▸ **TASK TO COMPLETE**
Go through the listing below from its first line and repeat each line exactly, ending at the line containing "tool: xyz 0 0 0" and including it.

▸ **GIVEN INFORMATION**
---*---

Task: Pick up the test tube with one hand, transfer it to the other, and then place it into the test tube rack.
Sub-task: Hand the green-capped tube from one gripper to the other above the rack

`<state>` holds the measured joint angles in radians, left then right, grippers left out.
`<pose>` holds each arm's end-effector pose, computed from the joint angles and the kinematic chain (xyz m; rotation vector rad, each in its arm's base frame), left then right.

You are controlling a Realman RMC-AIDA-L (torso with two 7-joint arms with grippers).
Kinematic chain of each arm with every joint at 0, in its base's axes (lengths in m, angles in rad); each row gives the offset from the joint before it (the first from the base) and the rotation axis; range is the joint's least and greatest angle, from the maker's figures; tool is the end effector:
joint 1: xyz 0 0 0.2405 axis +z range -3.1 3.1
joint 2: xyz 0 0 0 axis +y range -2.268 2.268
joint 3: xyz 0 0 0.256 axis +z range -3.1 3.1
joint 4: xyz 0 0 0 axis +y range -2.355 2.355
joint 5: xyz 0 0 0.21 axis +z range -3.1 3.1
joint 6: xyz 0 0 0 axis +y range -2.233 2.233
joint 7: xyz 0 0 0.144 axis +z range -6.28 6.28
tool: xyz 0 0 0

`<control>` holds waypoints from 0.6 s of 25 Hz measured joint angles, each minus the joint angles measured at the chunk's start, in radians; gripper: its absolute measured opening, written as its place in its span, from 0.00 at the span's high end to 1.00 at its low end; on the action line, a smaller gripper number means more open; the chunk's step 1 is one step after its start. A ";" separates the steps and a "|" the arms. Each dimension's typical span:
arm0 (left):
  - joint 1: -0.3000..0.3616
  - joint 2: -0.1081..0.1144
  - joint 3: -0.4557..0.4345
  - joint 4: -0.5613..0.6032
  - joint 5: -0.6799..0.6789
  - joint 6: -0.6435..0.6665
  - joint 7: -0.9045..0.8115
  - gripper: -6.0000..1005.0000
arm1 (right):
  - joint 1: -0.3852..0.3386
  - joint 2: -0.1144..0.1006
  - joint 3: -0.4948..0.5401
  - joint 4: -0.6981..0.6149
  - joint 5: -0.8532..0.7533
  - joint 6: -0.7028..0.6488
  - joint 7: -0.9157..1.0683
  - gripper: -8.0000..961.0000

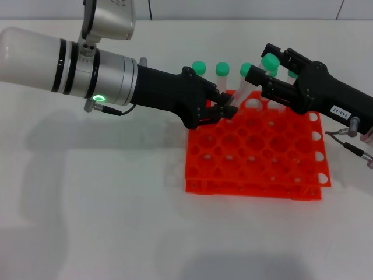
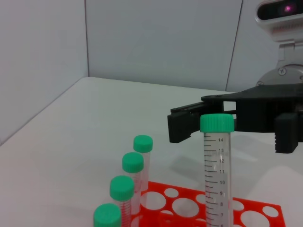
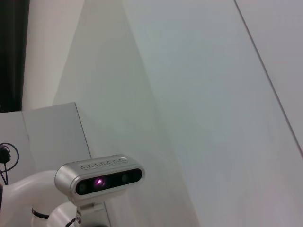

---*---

▸ **RESULT OF THE TASK**
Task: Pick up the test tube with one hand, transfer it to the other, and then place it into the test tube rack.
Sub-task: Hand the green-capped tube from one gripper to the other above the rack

`<state>` holds the measured joint angles in radians, left then right, grippers left out.
`<pose>` holds each arm's end-effector pose, computed from the joint angles and the kinematic chain (xyz m; rotation vector rad, each in its arm's base frame), left then right.

You are controlling a Realman RMC-AIDA-L (torso with two 7-joint arms with grippers).
Kinematic chain of each arm with every joint at 0, in its base's axes (lengths in m, angles in rad); each row gives the offset from the joint before it (the first from the base) and the rotation axis; range is the joint's least and greatest angle, from the maker's figures; tool is the end effector:
joint 1: xyz 0 0 0.2405 axis +z range -3.1 3.1
joint 2: xyz 0 0 0 axis +y range -2.268 2.268
joint 3: xyz 0 0 0.256 axis +z range -3.1 3.1
joint 4: xyz 0 0 0 axis +y range -2.355 2.355
joint 5: xyz 0 0 0.21 axis +z range -3.1 3.1
joint 6: xyz 0 0 0 axis +y range -2.233 2.233
joint 7: xyz 0 0 0.144 axis +z range -6.28 6.28
tool: xyz 0 0 0

Nothing remains to be added to this answer.